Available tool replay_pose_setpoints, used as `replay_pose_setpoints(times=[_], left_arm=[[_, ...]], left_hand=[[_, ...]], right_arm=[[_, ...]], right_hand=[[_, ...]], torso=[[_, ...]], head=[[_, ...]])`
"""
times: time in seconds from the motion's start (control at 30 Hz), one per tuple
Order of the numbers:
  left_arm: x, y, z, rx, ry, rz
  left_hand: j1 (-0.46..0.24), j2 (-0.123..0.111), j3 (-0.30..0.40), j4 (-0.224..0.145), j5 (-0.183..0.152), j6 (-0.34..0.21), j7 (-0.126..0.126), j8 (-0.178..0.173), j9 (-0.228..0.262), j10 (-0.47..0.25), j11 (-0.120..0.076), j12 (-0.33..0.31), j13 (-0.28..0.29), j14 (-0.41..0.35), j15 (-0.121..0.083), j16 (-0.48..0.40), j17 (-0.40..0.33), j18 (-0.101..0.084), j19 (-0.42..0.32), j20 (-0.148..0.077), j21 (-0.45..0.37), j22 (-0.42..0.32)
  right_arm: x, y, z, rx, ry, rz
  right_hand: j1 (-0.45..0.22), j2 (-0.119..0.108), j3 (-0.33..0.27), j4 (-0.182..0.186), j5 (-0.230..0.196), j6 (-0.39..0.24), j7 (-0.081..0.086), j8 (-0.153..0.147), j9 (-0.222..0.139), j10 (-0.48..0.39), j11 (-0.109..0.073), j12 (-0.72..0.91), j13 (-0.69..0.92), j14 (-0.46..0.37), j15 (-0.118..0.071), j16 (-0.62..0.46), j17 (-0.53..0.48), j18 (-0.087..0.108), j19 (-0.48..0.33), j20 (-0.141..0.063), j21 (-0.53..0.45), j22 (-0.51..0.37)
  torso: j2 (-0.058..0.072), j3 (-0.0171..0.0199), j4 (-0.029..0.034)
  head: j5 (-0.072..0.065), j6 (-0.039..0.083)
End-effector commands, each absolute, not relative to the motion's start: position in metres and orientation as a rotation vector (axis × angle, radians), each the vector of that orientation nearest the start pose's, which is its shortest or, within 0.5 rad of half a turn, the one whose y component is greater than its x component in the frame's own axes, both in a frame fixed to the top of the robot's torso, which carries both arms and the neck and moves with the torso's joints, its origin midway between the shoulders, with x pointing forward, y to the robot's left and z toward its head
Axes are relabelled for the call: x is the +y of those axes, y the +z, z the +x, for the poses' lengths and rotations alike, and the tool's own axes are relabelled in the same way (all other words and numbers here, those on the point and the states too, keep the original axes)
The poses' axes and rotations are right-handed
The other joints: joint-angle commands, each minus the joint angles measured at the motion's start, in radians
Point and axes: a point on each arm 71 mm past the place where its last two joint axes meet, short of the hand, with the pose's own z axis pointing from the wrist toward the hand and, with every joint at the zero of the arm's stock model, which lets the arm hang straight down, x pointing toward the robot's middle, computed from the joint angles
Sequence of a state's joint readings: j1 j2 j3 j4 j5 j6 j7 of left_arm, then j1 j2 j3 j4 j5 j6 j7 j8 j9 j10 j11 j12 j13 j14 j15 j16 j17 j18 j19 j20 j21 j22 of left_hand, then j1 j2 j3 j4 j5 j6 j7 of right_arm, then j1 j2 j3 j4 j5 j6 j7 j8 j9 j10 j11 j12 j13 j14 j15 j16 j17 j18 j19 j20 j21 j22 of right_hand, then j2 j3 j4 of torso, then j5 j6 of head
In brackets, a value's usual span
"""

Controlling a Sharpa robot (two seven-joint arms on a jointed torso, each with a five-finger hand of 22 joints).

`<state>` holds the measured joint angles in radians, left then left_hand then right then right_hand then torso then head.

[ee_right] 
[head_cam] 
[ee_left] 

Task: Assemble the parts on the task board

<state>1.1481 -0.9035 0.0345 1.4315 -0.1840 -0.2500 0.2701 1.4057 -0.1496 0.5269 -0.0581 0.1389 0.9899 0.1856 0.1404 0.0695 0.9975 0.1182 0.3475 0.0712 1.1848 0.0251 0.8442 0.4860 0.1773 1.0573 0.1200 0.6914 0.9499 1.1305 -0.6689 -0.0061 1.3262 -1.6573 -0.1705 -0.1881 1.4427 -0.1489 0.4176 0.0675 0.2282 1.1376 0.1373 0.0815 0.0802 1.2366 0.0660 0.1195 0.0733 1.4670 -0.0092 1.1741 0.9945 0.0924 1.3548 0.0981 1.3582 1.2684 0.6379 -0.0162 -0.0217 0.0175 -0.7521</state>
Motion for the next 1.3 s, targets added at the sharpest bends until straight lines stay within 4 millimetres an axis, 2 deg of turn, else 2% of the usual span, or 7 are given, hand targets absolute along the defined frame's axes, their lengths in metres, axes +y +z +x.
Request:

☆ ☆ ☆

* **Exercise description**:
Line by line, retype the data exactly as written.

* **Task response**:
Available tool replay_pose_setpoints, used as `replay_pose_setpoints(times=[_], left_arm=[[_, ...]], left_hand=[[_, ...]], right_arm=[[_, ...]], right_hand=[[_, ...]], torso=[[_, ...]], head=[[_, ...]])`
"""
times: time in seconds from the motion's start (control at 30 Hz), one per tuple
Order of the numbers:
  left_arm: x, y, z, rx, ry, rz
  left_hand: j1 (-0.46..0.24), j2 (-0.123..0.111), j3 (-0.30..0.40), j4 (-0.224..0.145), j5 (-0.183..0.152), j6 (-0.34..0.21), j7 (-0.126..0.126), j8 (-0.178..0.173), j9 (-0.228..0.262), j10 (-0.47..0.25), j11 (-0.120..0.076), j12 (-0.33..0.31), j13 (-0.28..0.29), j14 (-0.41..0.35), j15 (-0.121..0.083), j16 (-0.48..0.40), j17 (-0.40..0.33), j18 (-0.101..0.084), j19 (-0.42..0.32), j20 (-0.148..0.077), j21 (-0.45..0.37), j22 (-0.42..0.32)
  right_arm: x, y, z, rx, ry, rz
  right_hand: j1 (-0.45..0.22), j2 (-0.119..0.108), j3 (-0.33..0.27), j4 (-0.182..0.186), j5 (-0.230..0.196), j6 (-0.39..0.24), j7 (-0.081..0.086), j8 (-0.153..0.147), j9 (-0.222..0.139), j10 (-0.48..0.39), j11 (-0.109..0.073), j12 (-0.72..0.91), j13 (-0.69..0.92), j14 (-0.46..0.37), j15 (-0.118..0.071), j16 (-0.62..0.46), j17 (-0.53..0.48), j18 (-0.087..0.108), j19 (-0.48..0.33), j20 (-0.141..0.063), j21 (-0.53..0.45), j22 (-0.51..0.37)
  torso: j2 (-0.058..0.072), j3 (-0.0171..0.0199), j4 (-0.029..0.034)
  head: j5 (-0.072..0.065), j6 (-0.039..0.083)
End-effector commands, each absolute, not relative to the motion's start: position in metres and orientation as a rotation vector (axis × angle, radians), each the vector of that orientation nearest the start pose's, which is its shortest or, within 0.5 rad of half a turn, the one whose y component is greater than its x component in the frame's own axes, both in a frame fixed to the top of the robot's torso, which carries both arms and the neck and moves with the torso's joints, its origin midway between the shoulders, with x pointing forward, y to the robot's left and z toward its head
Axes are relabelled for the call: x is the +y of those axes, y the +z, z the +x, for the poses' lengths and rotations alike, and the tool's own axes are relabelled in the same way (all other words and numbers here, those on the point and the states too, keep the original axes)
The poses' axes and rotations are right-handed
The other joints: joint-angle commands, each minus the joint angles measured at the motion's start, in radians
Point and axes: a point on each arm 71 mm past the place where its last two joint axes meet, short of the hand, with the pose's own z axis pointing from the wrist toward the hand and, with every joint at the zero of the arm's stock model, which lets the arm hang straight down, x pointing toward the robot's middle, computed from the joint angles
Sequence of a state's joint readings: j1 j2 j3 j4 j5 j6 j7 of left_arm, then j1 j2 j3 j4 j5 j6 j7 j8 j9 j10 j11 j12 j13 j14 j15 j16 j17 j18 j19 j20 j21 j22 of left_hand, then j1 j2 j3 j4 j5 j6 j7 of right_arm, then j1 j2 j3 j4 j5 j6 j7 j8 j9 j10 j11 j12 j13 j14 j15 j16 j17 j18 j19 j20 j21 j22 of right_hand, then j2 j3 j4 of torso, then j5 j6 of head
In brackets, a value's usual span
"""

Controlling a Sharpa robot (two seven-joint arms on a jointed torso, each with a five-finger hand of 22 joints).

`<state>` holds the measured joint angles in radians, left then left_hand then right then right_hand then torso then head.

[ee_right] 
[head_cam] 
[ee_left] 

Task: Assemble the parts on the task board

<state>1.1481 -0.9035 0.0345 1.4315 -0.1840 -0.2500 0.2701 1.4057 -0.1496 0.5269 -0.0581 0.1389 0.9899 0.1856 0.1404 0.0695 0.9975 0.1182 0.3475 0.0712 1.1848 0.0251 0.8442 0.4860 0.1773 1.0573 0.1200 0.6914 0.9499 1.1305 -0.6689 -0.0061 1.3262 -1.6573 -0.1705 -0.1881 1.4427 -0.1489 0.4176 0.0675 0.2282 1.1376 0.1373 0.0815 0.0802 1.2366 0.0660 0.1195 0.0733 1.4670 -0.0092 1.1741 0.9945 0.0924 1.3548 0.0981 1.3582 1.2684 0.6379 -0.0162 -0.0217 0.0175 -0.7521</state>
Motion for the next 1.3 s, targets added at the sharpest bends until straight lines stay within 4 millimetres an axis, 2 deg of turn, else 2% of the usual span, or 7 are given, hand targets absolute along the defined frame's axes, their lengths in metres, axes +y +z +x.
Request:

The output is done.